§ **WHAT THE TASK ASKS**: From the first line to the last, restate the material word for word; pictures stay out.

§ **DATA SHOWN**:

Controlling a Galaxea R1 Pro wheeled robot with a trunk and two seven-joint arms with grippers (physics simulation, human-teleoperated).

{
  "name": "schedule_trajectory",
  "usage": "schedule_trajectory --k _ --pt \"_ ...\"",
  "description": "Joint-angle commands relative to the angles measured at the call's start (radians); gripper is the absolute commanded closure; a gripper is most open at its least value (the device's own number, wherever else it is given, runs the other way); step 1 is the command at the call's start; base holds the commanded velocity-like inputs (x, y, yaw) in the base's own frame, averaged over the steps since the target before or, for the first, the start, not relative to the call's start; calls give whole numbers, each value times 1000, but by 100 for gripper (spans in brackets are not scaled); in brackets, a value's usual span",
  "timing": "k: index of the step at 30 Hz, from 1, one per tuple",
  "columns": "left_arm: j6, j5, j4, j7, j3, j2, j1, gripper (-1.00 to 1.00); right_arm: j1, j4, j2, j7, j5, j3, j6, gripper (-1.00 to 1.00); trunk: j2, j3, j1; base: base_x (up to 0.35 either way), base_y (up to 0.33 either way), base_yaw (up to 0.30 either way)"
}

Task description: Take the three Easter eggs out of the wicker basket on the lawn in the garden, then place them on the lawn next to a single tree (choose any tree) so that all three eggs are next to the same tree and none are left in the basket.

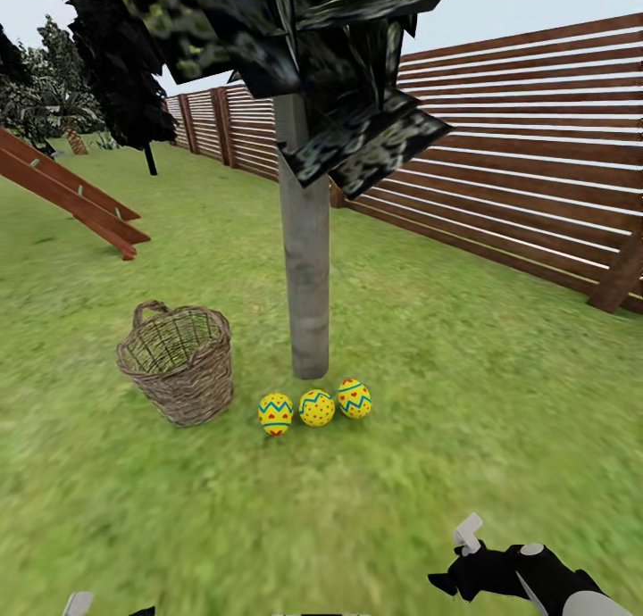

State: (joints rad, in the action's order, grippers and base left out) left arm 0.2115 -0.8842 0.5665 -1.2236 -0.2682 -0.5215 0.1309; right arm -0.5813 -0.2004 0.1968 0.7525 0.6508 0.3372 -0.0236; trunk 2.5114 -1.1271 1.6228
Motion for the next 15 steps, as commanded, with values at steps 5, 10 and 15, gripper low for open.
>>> schedule_trajectory --k 5,10,15 --pt "13 -9 -4 -2 -6 1 0 -100 -1 -1 -2 4 9 9 -2 -100 -1 19 -2 0 0 0" --pt "49 -9 -3 -2 -6 3 1 -100 -1 -1 0 2 6 9 -3 -100 -2 38 -5 -138 0 0" --pt "59 -8 -5 -2 -6 -1 1 -100 -1 -1 1 2 4 11 -15 -100 -3 57 -7 -191 0 0"
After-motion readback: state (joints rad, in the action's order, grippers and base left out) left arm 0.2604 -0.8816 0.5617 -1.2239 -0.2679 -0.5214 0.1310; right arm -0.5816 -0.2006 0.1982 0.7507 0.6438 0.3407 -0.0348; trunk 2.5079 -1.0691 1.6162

§ **ANSWER TO THE EXERCISE**:
Controlling a Galaxea R1 Pro wheeled robot with a trunk and two seven-joint arms with grippers (physics simulation, human-teleoperated).

{
  "name": "schedule_trajectory",
  "usage": "schedule_trajectory --k _ --pt \"_ ...\"",
  "description": "Joint-angle commands relative to the angles measured at the call's start (radians); gripper is the absolute commanded closure; a gripper is most open at its least value (the device's own number, wherever else it is given, runs the other way); step 1 is the command at the call's start; base holds the commanded velocity-like inputs (x, y, yaw) in the base's own frame, averaged over the steps since the target before or, for the first, the start, not relative to the call's start; calls give whole numbers, each value times 1000, but by 100 for gripper (spans in brackets are not scaled); in brackets, a value's usual span",
  "timing": "k: index of the step at 30 Hz, from 1, one per tuple",
  "columns": "left_arm: j6, j5, j4, j7, j3, j2, j1, gripper (-1.00 to 1.00); right_arm: j1, j4, j2, j7, j5, j3, j6, gripper (-1.00 to 1.00); trunk: j2, j3, j1; base: base_x (up to 0.35 either way), base_y (up to 0.33 either way), base_yaw (up to 0.30 either way)"
}

Task description: Take the three Easter eggs out of the wicker basket on the lawn in the garden, then place them on the lawn next to a single tree (choose any tree) so that all three eggs are next to the same tree and none are left in the basket.


State: (joints rad, in the action's order, grippers and base left out) left arm 0.2115 -0.8842 0.5665 -1.2236 -0.2682 -0.5215 0.1309; right arm -0.5813 -0.2004 0.1968 0.7525 0.6508 0.3372 -0.0236; trunk 2.5114 -1.1271 1.6228
Motion for the next 15 steps, as commanded, with values at steps 5, 10 and 15, gripper low for open.
>>> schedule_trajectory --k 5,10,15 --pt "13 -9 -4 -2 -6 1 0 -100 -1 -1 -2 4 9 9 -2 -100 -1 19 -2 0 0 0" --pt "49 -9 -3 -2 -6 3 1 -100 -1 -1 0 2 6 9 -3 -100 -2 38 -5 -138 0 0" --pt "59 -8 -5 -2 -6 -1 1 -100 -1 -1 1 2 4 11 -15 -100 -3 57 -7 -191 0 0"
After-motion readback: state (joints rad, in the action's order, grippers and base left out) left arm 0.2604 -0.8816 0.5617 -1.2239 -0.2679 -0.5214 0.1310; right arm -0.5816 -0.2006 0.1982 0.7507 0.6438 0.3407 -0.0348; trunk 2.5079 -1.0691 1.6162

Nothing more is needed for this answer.